AIM OF THE EXERCISE
In how many lines of the listing does the string "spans" appear? Give only the number.
::::::::::
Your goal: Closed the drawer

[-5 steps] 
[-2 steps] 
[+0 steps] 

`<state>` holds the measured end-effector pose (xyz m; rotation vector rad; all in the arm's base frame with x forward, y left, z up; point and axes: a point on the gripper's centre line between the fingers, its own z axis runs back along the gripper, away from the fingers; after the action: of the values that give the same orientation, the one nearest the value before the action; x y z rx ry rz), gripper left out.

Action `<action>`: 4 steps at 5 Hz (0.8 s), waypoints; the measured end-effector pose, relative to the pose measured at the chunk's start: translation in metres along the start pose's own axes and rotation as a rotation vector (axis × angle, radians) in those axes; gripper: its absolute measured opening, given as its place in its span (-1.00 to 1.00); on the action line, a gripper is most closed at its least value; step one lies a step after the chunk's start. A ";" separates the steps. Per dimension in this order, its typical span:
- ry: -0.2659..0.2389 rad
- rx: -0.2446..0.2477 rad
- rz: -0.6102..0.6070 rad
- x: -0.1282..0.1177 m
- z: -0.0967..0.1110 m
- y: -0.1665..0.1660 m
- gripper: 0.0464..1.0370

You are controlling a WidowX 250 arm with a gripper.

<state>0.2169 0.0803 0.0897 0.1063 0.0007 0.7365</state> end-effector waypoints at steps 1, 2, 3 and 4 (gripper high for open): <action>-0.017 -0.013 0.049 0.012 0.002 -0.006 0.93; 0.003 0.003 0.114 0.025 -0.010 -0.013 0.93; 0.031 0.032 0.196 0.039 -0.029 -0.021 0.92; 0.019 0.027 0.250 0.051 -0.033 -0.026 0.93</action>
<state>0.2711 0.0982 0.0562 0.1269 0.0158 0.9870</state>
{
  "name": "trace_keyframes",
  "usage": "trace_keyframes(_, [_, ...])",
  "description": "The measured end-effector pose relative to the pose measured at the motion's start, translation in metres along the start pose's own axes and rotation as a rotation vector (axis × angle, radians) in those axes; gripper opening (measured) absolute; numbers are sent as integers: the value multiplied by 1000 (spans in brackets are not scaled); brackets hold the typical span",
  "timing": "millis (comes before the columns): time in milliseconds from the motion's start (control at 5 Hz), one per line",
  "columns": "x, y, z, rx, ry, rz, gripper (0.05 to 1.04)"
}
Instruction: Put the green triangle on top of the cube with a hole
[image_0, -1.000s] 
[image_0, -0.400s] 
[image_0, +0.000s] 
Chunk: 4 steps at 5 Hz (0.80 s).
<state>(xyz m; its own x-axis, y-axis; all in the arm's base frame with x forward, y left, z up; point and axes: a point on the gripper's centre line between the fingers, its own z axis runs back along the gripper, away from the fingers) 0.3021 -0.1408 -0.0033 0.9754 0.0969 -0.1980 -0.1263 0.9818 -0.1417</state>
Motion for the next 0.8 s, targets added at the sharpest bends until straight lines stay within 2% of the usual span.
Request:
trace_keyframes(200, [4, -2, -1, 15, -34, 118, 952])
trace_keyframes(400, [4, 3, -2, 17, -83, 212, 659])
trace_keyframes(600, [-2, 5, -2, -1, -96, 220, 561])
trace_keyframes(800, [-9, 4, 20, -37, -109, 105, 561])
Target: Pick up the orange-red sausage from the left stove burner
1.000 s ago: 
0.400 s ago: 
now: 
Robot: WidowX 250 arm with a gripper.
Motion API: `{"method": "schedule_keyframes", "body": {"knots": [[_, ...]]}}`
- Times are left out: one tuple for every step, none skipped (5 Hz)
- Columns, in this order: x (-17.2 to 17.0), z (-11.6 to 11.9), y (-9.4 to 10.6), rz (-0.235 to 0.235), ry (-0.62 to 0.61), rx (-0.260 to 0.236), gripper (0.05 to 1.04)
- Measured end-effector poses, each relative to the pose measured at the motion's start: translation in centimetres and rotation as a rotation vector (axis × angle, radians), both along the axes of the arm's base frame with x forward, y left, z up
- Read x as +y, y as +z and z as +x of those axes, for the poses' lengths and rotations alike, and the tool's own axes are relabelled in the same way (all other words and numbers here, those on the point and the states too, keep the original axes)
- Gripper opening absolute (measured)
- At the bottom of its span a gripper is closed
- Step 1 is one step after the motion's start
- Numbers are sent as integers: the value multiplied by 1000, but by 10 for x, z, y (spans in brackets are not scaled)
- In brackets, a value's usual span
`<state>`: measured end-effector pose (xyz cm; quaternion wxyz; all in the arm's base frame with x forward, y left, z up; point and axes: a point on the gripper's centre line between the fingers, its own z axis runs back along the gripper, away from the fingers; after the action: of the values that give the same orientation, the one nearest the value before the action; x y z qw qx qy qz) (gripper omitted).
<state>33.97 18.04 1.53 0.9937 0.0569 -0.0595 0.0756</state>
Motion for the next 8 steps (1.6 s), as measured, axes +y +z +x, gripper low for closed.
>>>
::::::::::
TASK RESULT
2